獣神様は、ただ揶揄っている訳ではないようです。

確かに味は、かなり…えぇ、かなり壊滅的でしたが…

先程の傷は全て治っていますから」


今にもアロマルム様に飛びかかりそうになっていると、アルテが宥めてくれて……

そこでようやく気付く。

肌の痛みも、服の破れも、動きの重さも――

全部消えている事に。


「大した技術だな…。流石“神”と言ったところか」


リハイトが感心すると、

アロマルム様は胸を張った。


「その聖水は、加護神の一人である”聖水神”が創ったモノなんだよ。
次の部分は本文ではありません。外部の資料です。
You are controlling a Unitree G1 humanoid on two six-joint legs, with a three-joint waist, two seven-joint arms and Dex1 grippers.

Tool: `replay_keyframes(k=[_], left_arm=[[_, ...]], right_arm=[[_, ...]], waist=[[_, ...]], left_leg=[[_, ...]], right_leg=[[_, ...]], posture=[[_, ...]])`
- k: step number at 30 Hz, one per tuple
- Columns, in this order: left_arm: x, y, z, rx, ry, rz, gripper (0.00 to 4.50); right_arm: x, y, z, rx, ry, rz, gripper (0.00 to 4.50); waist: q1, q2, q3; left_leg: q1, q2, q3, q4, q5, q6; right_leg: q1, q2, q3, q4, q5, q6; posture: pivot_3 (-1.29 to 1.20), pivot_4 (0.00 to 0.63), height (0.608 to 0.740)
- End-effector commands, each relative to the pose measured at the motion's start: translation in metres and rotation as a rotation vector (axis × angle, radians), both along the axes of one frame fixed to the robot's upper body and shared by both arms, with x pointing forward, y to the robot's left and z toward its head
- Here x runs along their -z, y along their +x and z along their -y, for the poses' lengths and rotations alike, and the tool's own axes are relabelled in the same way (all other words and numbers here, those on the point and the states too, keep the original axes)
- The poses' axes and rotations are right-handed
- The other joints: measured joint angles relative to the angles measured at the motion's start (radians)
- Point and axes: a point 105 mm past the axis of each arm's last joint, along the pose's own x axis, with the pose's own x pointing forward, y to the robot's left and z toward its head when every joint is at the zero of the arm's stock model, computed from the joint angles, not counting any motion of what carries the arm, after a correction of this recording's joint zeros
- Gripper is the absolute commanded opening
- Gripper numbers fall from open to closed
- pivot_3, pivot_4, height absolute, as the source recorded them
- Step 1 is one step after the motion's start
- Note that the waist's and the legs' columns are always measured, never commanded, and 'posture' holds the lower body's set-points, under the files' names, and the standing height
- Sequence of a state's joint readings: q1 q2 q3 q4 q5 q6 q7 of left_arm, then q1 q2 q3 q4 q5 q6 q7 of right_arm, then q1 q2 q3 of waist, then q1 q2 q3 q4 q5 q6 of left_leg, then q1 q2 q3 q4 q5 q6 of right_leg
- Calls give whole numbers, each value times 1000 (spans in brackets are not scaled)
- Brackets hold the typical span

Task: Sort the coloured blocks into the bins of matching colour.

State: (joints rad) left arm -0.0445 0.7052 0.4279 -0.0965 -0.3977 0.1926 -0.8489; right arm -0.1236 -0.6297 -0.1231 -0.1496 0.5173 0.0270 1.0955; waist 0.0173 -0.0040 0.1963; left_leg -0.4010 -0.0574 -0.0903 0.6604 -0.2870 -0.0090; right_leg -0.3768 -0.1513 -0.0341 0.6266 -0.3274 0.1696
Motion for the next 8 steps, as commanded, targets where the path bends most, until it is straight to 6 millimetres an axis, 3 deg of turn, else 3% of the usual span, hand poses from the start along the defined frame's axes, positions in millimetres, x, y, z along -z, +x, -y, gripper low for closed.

味以外は完璧だろう?

……さて、三人共傷は治ったようだし…

そろそろ動き出すとしようか」


そして、すっと表情を引き締める。


「では…星の命運を背負いし英雄達。

まずは、全ての宝珠を取り戻そう。

邪神が攻めてくるまで、まだ時間はある。

無理せず、確実に力をつけていくんだ。

───加護神の神殿、

その全てを開放する任務を開始する」


『───承知』


リハイトとアルテが力強く返事をし、私の腕を軽く引いて歩き出す。……けれど、私はふと足を止めた。

先ほどの…アロマルム様の一言が、

どうしても胸に残っていたから。



そういえば…“最期”って……なに……?


振り返ると、

アロマルム様は何も答えず、

ただ穏やかに……笑うだけだった。